* **To do**
The reply must repeat the listing below exactly and carry none of its pictures.

* **Collected material**

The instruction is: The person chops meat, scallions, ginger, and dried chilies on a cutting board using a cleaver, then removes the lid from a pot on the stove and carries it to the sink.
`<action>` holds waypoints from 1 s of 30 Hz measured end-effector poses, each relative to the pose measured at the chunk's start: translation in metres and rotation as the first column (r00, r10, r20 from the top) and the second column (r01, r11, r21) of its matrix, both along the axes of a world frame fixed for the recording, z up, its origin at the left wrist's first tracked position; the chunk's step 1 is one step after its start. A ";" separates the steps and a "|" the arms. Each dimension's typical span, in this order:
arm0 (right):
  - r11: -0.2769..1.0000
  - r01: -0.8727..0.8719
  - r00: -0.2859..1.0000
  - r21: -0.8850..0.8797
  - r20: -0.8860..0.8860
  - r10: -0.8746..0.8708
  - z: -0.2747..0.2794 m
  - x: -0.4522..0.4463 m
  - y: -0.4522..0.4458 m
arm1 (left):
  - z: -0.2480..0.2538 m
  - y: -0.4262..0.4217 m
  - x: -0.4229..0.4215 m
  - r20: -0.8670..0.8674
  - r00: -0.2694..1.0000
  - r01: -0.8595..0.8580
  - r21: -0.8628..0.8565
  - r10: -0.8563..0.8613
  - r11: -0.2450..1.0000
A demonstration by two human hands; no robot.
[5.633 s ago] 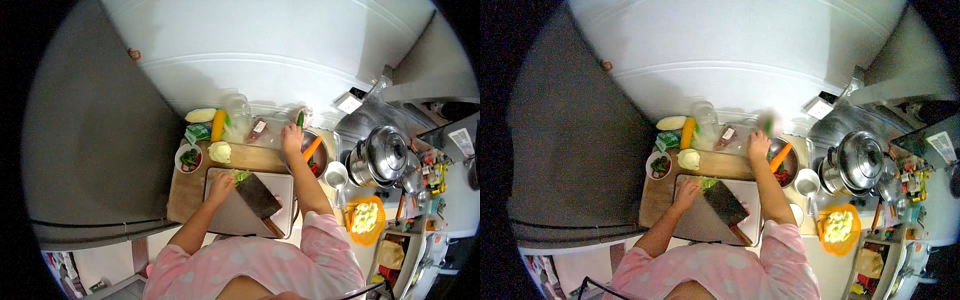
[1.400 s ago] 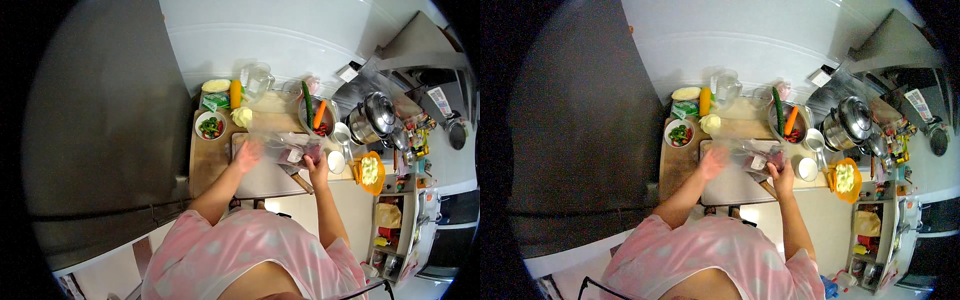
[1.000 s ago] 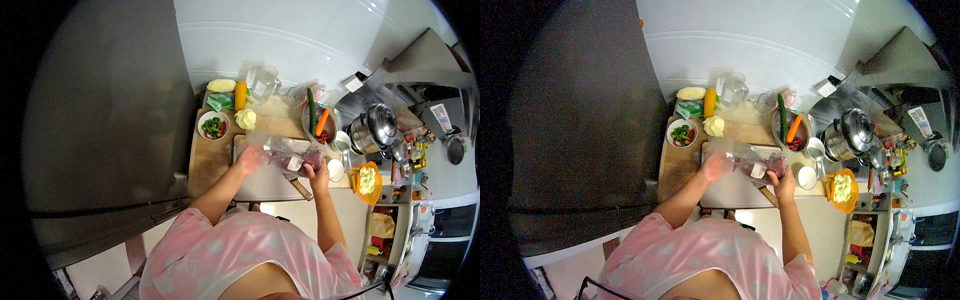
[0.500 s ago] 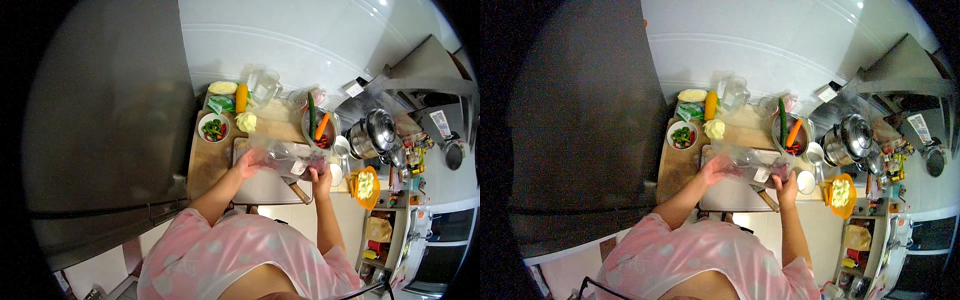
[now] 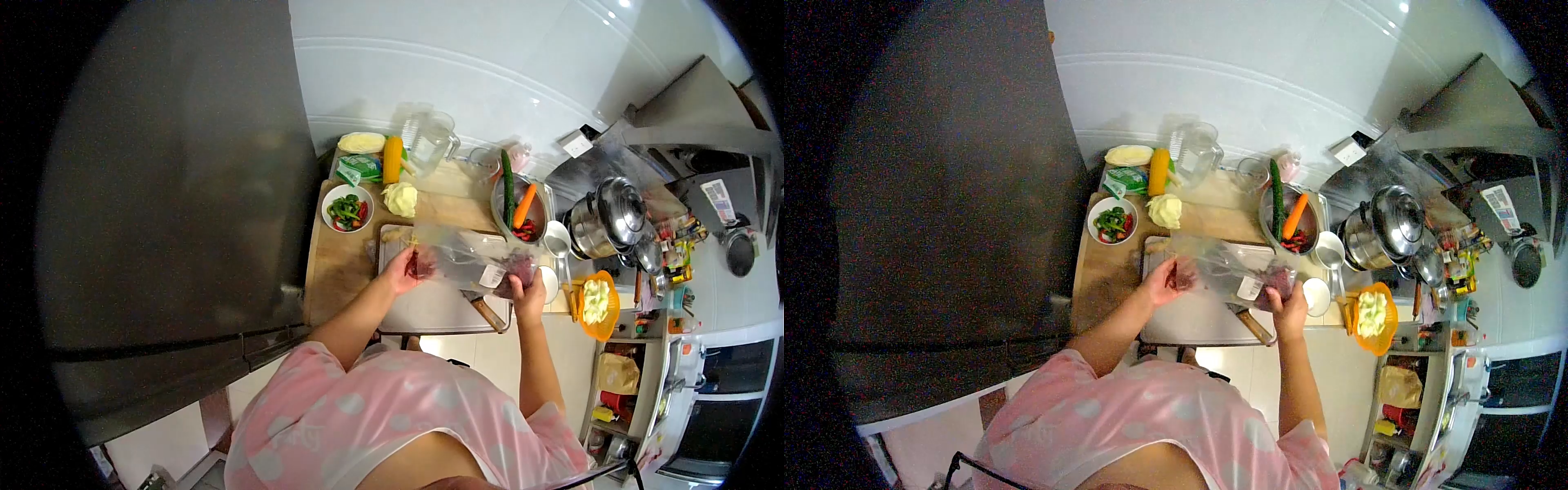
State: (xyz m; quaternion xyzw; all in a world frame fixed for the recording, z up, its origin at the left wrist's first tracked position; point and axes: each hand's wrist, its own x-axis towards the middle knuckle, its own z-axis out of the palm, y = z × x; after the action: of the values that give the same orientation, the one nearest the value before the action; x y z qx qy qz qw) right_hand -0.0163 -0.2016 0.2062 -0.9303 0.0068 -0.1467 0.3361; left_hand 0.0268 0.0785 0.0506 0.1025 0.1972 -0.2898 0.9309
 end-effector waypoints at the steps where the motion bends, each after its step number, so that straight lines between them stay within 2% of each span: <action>1: 1.000 -0.006 1.000 0.023 0.013 0.006 0.000 -0.001 -0.002 | 0.005 0.001 -0.002 0.016 1.000 -0.005 0.007 0.005 1.000; 3: 0.999 -0.019 0.999 0.038 0.033 0.018 0.002 -0.005 -0.002 | -0.016 0.002 0.000 -0.034 0.999 -0.015 0.018 0.016 1.000; 5: 0.981 -0.009 0.998 0.195 0.064 -0.004 0.000 -0.003 -0.001 | -0.024 0.004 0.002 -0.036 0.999 -0.016 0.023 0.016 1.000; 6: 0.962 -0.007 0.997 0.273 0.077 -0.015 -0.001 -0.002 -0.001 | -0.023 0.005 0.001 -0.016 1.000 -0.013 0.022 0.014 1.000; 10: 0.924 0.034 0.998 0.380 0.041 -0.053 -0.007 -0.003 -0.004 | -0.020 0.007 0.000 0.031 0.999 -0.032 0.072 0.030 0.997; 13: 0.858 0.035 0.998 0.513 0.021 -0.054 -0.024 -0.002 -0.009 | -0.017 0.010 0.001 -0.021 0.999 -0.042 0.059 0.043 0.997; 16: 0.772 0.065 0.997 0.632 -0.006 -0.080 -0.057 0.000 -0.018 | -0.011 0.010 -0.002 0.090 0.995 -0.057 0.137 0.045 0.989; 18: 0.708 0.110 0.994 0.698 -0.067 -0.088 -0.068 0.000 -0.018 | -0.013 0.004 -0.007 0.236 0.971 -0.093 0.500 -0.032 0.861; 19: 0.681 0.145 0.989 0.718 -0.119 -0.085 -0.067 -0.002 -0.014 | -0.016 -0.001 -0.009 0.294 0.951 -0.129 0.652 -0.092 0.748; 20: 0.564 0.220 0.975 0.796 -0.198 -0.101 -0.066 -0.006 -0.008 | -0.019 -0.006 -0.011 0.326 0.925 -0.142 0.773 -0.196 0.618; 22: 0.480 0.208 0.977 0.852 -0.208 -0.054 -0.065 -0.009 0.002 | -0.028 -0.015 -0.015 0.328 0.852 -0.209 0.928 -0.409 0.309; 23: 0.380 0.222 0.975 0.898 -0.217 -0.056 -0.065 -0.010 0.008 | -0.032 -0.016 -0.017 0.375 0.791 -0.302 0.927 -0.484 0.224; 26: 0.287 0.231 0.968 0.930 -0.251 0.031 -0.075 -0.011 0.007 | -0.059 -0.020 -0.023 0.432 0.584 -0.592 0.806 -0.687 0.004; 27: 0.296 0.225 0.971 0.929 -0.240 0.017 -0.080 -0.011 0.005 | -0.058 -0.020 -0.026 0.429 0.530 -0.683 0.727 -0.732 -0.069; 29: 0.315 0.210 0.976 0.926 -0.217 -0.011 -0.095 -0.010 -0.002 | -0.015 -0.015 -0.036 0.416 0.471 -0.828 0.513 -0.778 -0.227; 30: 0.328 0.227 0.973 0.917 -0.232 -0.025 -0.101 -0.008 -0.007 | 0.002 -0.013 -0.037 0.436 0.470 -0.833 0.507 -0.768 -0.223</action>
State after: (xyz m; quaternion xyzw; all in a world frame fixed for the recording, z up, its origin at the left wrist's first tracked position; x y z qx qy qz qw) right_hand -0.0245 -0.2082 0.1050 -0.5729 0.1915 -0.0593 0.7947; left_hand -0.0104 0.0655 0.0527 0.9025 -0.1764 0.1465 0.3646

* **Response area**
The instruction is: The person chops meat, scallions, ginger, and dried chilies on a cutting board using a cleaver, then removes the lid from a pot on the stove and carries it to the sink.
`<action>` holds waypoints from 1 s of 30 Hz measured end-effector poses, each relative to the pose measured at the chunk's start: translation in metres and rotation as the first column (r00, r10, r20 from the top) and the second column (r01, r11, r21) of its matrix, both along the axes of a world frame fixed for the recording, z up, its origin at the left wrist's first tracked position; the chunk's step 1 is one step after its start. A ";" separates the steps and a "|" the arms. Each dimension's typical span, in this order:
arm0 (right):
  - r11: -0.2769..1.0000
  - r01: -0.8727..0.8719
  - r00: -0.2859..1.0000
  - r21: -0.8850..0.8797
  - r20: -0.8860..0.8860
  - r10: -0.8746..0.8708
  - z: -0.2747..0.2794 m
  - x: -0.4522..0.4463 m
  - y: -0.4522..0.4458 m
arm1 (left):
  - z: -0.2480..0.2538 m
  - y: -0.4262..0.4217 m
  - x: -0.4229..0.4215 m
  - r20: -0.8670..0.8674
  - r00: -0.2694..1.0000
  - r01: -0.8595..0.8580
  - r21: -0.8628..0.8565
  - r10: -0.8563..0.8613
  - r11: -0.2450..1.0000
A demonstration by two human hands; no robot.
[5.633 s ago] 
[1.400 s ago] 
[1.000 s ago] 
[0.500 s ago] 
[now] 
State: (xyz m; quaternion xyzw; all in a world frame fixed for the recording, z up, its origin at the left wrist's first tracked position; point and axes: each hand's wrist, its own x-axis towards the middle knuckle, its own z-axis out of the palm, y = z × x; after the action: of the values that give the same orientation, the one nearest the value before the action; x y z qx qy qz qw) right_hand -0.0163 -0.2016 0.2062 -0.9303 0.0068 -0.1467 0.3361; left_hand 0.0268 0.0785 0.0506 0.1025 0.1972 -0.2898 0.9309
 end-effector waypoints at the steps where the motion bends, each after its step number, so that straight lines between them stay within 2% of each span: <action>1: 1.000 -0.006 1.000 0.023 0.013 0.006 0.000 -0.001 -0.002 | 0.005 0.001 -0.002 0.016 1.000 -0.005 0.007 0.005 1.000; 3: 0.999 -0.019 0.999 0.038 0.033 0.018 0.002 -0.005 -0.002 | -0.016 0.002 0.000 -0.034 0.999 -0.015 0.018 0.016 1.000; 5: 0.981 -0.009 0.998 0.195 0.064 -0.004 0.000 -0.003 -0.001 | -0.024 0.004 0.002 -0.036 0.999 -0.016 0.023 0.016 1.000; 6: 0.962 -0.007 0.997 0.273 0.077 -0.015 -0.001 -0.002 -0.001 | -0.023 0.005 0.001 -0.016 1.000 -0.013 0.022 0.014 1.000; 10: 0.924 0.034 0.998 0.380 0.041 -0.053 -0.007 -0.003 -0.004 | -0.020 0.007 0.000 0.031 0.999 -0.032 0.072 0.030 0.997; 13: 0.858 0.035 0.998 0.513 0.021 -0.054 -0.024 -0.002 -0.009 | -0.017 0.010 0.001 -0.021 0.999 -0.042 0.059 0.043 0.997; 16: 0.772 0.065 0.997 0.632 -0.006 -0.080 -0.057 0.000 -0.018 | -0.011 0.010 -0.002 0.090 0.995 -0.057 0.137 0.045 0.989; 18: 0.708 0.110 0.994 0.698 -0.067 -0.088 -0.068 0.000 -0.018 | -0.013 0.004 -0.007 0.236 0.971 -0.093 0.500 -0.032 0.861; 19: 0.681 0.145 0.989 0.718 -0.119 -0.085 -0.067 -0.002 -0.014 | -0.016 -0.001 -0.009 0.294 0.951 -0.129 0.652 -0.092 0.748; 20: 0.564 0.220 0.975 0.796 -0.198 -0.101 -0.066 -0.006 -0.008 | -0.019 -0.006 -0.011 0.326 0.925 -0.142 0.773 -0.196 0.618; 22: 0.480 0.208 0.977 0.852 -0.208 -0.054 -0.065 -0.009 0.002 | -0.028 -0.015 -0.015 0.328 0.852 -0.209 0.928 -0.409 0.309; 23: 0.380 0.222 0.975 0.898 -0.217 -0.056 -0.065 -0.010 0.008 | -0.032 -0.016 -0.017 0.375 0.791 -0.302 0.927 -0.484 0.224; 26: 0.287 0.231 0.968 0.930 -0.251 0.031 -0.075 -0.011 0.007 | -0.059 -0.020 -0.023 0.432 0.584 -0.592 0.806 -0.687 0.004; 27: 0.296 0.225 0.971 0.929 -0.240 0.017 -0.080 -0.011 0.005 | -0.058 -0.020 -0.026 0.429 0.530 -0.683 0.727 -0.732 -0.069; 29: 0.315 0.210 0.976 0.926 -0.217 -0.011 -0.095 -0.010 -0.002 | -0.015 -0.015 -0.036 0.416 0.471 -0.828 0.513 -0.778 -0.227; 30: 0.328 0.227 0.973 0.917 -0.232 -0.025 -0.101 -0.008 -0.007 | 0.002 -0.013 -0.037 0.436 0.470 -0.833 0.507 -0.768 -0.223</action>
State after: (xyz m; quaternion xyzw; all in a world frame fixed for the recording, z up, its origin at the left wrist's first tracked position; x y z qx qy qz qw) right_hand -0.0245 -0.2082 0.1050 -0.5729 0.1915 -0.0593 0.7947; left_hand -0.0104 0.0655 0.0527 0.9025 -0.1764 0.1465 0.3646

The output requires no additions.